BHF scientists develop tool for spotting deadly sepsis in people who have heart failure

5 October 2018        

Category: Research

Nearly one in four deaths in people with heart failure are caused by sepsis, according to new research published today in the Journal of the American Heart Association.

scene of intensive care unit, man in bed

Researchers we fund have developed a way to identify patients who are most at risk, often years before they become ill.

The team hope the tool will help doctors determine which patients may benefit from closer monitoring and help to ensure they receive rapid treatment when they fall ill. Sepsis is a very serious complication of an infection. Without treatment it can lead to multiple organ failure and death. Catching cases early could save thousands of lives every year.

1 in 4 deaths

Professor Richard Cubbon, from the University of Leeds who led the study said, “We have created a simple way to identify people with heart failure who are at greatest risk of dying from sepsis. It could be part of a routine check which is already performed when they visit their doctors."

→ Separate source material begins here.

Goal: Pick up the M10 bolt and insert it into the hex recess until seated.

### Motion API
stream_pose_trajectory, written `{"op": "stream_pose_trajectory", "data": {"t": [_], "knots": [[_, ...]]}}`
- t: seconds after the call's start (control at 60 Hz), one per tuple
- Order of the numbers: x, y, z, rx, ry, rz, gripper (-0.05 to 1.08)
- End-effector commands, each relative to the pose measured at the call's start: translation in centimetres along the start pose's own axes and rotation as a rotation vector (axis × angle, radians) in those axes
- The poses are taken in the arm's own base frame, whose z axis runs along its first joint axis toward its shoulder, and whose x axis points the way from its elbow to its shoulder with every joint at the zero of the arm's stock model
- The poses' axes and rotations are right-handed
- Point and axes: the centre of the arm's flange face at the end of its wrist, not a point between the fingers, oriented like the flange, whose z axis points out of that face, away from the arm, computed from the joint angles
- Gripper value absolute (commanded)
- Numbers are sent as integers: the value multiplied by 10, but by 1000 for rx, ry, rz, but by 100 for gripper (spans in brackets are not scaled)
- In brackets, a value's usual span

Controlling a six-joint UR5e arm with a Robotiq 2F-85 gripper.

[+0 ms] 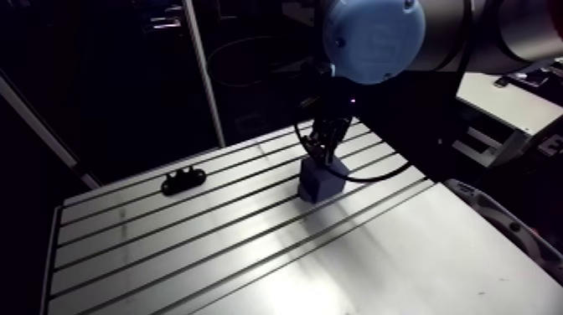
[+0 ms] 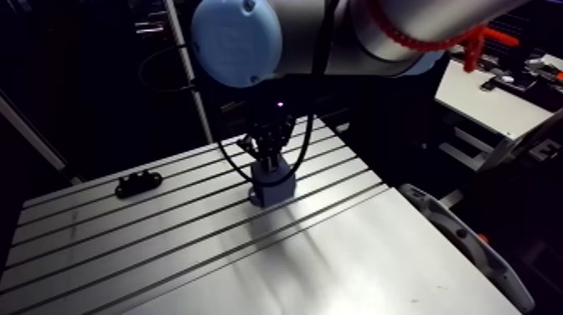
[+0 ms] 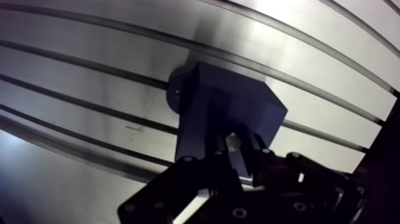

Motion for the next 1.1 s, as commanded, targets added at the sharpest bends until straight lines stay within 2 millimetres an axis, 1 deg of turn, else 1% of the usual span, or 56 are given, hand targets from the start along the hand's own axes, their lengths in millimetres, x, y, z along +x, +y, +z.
{"op": "stream_pose_trajectory", "data": {"t": [0.017,0.283,0.817,1.1], "knots": [[0,0,0,0,1,-20,79],[2,-2,-2,-2,3,-38,79],[0,-5,-5,8,8,-135,78],[-1,-5,-4,9,5,-142,78]]}}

With our risk profile, we hope people at high risk of sepsis will receive better monitoring, and infections which could lead to sepsis are treated early.”

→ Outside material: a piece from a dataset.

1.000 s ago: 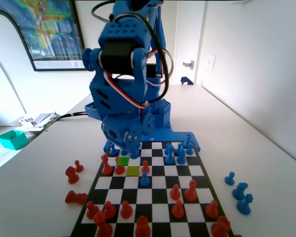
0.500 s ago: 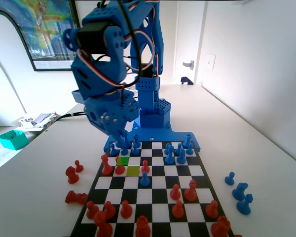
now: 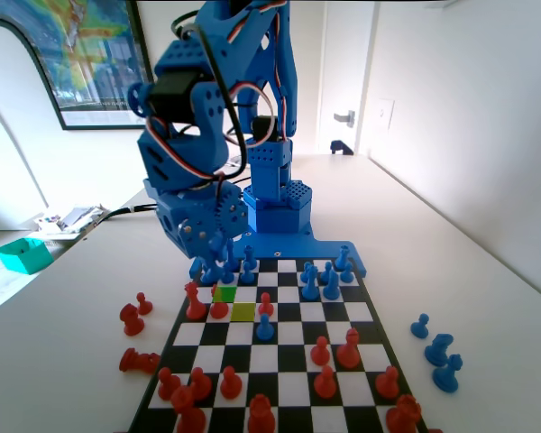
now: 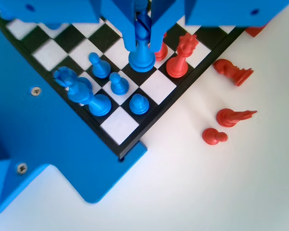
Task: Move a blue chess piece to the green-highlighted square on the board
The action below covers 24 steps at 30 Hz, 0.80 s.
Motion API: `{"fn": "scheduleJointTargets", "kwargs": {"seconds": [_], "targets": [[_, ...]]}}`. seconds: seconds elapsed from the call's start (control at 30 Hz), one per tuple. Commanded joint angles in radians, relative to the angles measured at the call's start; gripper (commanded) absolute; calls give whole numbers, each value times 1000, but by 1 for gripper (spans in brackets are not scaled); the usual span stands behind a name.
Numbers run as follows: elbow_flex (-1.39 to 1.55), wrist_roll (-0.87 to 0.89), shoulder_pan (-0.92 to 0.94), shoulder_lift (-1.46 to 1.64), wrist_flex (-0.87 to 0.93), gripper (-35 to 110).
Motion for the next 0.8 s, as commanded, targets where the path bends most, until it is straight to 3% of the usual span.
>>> {"fn": "scheduleJointTargets", "kwargs": {"seconds": [0.0, 0.2, 0.77], "targets": [[58, 6, -3, 38, -83, 1], [140, 32, -14, 37, -204, 1], [143, 60, -23, -9, -272, 2]]}}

550,000 people in the UK have been diagnosed with heart failure, but estimates suggest there may be many more cases.

Heart failure occurs when the heart is not pumping blood around the body as well as it should, most commonly when the heart muscle has been damaged – for example, after a heart attack. Around 550,000 people have been diagnosed with heart failure in the UK, but estimates suggest that in reality this figure is much higher. The debilitating condition causes breathlessness, fatigue and premature death. People who have heart failure are also more vulnerable to potentially deadly infections.

Researchers from the University of Leeds tracked 1,802 patients with chronic heart failure from 2006 to 2014 for an average of four years. The scientists collected information about each patient at the beginning of the study. During the study, 737 patients died, with 173 (23.5 per cent) deaths caused by sepsis.

The team analysed this data and found several distinct markers which flagged higher risk of death from sepsis specifically, rather than progressively worsening heart failure or sudden cardiac arrest.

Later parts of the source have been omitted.